Absolutamente no. Para poder predecir que va a pasar si hay un accidente, como un derrame, hace falta conocer de física y puntualmente la circulación de las aguas. Si un biólogo estudia la población o la distribución de alguna especie en particular debe saber, por ejemplo, cómo se mueven sus larvas. Como en general no tienen movilidad propia se trasladan con las corrientes, y ese movimiento del agua lo tiene que estimar un físico.

 

… y Química
José Luis Esteves ha estado por su trabajo mucho tiempo en el mar estudiando diferentes procesos y en su tiempo libre… navega. Participó de varias campañas sobre el velero oceanográfico “El Austral”, hoy renombrado “Dr. Bernardo Houssay”, el Buque Oceanográfico “Puerto Deseado”, en el barco canadiense “Coriolis II” y en varios buques de oportunidad, pidiéndole permiso a algún capitán, pescador o tripulante para subirse y viajar. “Encuentro en el mar parte del placer. En mi tiempo libre salgo a navegar. Desde hace varias décadas, paso horas y horas mirando el mar, para entender parte de los procesos químicos que suceden en el agua”, afirma. En el CENPAT dirige el Laboratorio de Oceanografía Química y Contaminación de Agua.

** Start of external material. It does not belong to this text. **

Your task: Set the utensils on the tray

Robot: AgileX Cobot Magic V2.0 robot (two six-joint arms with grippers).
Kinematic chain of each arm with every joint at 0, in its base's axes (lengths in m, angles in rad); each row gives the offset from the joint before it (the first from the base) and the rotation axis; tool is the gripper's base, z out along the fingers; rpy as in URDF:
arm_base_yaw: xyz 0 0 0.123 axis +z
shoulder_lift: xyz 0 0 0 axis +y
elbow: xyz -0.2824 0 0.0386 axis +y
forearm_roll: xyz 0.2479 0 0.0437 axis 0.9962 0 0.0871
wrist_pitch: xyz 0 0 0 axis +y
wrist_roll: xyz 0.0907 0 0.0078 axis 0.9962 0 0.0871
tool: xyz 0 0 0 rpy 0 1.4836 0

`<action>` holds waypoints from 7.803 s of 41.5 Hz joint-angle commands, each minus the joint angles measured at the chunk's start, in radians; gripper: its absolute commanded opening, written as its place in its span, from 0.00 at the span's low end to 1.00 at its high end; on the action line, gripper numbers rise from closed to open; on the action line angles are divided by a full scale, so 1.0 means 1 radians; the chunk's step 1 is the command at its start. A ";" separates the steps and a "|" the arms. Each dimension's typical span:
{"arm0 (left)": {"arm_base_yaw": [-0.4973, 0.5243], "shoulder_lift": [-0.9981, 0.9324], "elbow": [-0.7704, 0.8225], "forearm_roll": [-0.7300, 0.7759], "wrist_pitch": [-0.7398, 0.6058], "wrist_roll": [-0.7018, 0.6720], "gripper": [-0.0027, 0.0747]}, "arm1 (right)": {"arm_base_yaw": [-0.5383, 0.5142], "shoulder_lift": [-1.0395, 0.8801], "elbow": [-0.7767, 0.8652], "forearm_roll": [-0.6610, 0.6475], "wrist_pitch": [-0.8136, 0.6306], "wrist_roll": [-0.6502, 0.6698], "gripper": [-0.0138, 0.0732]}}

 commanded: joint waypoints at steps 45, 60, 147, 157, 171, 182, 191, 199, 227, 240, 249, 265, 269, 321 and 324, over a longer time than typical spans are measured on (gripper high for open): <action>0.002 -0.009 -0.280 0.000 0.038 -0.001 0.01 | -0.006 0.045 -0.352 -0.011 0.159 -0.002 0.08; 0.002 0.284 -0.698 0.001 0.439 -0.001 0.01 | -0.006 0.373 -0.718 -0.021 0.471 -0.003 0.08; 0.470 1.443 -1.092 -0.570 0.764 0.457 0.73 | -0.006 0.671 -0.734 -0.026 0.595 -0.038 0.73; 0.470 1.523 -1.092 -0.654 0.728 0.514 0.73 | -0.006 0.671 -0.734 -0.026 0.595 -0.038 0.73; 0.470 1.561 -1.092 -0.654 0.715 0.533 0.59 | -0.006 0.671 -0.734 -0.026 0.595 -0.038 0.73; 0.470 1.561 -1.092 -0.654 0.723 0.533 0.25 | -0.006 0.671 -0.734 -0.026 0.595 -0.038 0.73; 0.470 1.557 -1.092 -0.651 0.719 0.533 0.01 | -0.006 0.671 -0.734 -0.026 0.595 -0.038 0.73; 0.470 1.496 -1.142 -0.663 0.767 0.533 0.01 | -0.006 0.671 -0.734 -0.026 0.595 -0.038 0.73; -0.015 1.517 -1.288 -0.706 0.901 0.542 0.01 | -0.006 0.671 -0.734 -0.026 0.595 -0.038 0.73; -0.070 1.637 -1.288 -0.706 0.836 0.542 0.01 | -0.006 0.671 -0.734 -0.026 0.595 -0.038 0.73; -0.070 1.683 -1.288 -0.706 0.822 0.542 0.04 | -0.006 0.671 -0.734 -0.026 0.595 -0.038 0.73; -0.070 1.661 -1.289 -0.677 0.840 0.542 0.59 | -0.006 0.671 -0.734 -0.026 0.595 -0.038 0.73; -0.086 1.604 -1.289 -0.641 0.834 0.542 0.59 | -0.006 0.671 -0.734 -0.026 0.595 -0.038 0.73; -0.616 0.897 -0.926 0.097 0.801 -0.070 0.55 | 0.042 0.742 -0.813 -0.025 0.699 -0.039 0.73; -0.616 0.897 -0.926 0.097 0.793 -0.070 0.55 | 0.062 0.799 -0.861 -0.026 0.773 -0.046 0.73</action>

¿Por qué es importante comprender la química del mar?
El fitoplancton es el primer eslabón de la cadena trófica. Si encuentra las moléculas químicas que son su alimento para poder crecer, la cadena empieza a desarrollarse en el mar y ese desarrollo es peor o mejor de acuerdo al alimento que encuentre.

¿Los problemas que tiene el mar son siempre los mismos?
Cambian todo el tiempo a una velocidad que no somos capaces de seguir. La investigación va siempre atrás de los procesos. Expansión de especies tóxicas, la marea roja o el cambio climático, por ejemplo, son fenómenos que responden a modificaciones permanentes y a veces se vuelven imprevisibles. Continuamente se producen invasiones de diversos microorganismos y se aceleran debido a un tráfico marítimo cada vez más intenso. Además se trabaja con fenómenos complejos de solucionar como los procesos de contaminación que en muchas oportunidades se extienden a varios cientos de kilómetros de distancia y entonces hay que navegar lejos de las fuentes que los generan para encontrar la génesis del problema.

¿Cómo se genera más conciencia en la población en pos de la conservación oceánica?
Hay que generar más legislación para la protección de los mares y hacerla cumplir adecuadamente. Además, los científicos tenemos que realizar una transferencia de nuestros saberes a la comunidad en un lenguaje accesible para que se apropie de la idea y de los mecanismos para conservar. En el año 1994 relevamos la costa patagónica para medir el nivel de concentración de hidrocarburos, de metales y contaminación urbana y con los resultados realizamos un informe técnico. Para transmitirlo de manera eficaz, recorrimos las regiones estudiadas haciendo encuestas y charlamos con sus habitantes. Es en esos momentos en donde se percibe la necesidad de la sociedad de cambiar aquellos hábitos negativos que se han arraigado en ella. Y esto, es bueno.

¿Es importante navegar el mar para investigarlo?
Sí. Es tan trascendente como revisar un enfermo para diagnosticar su buen estado de salud o su enfermedad. Navegar es fundamental para conocer mejor el mar.

  • Por Alejandro Cannizzaro. CENPAT-CONICET.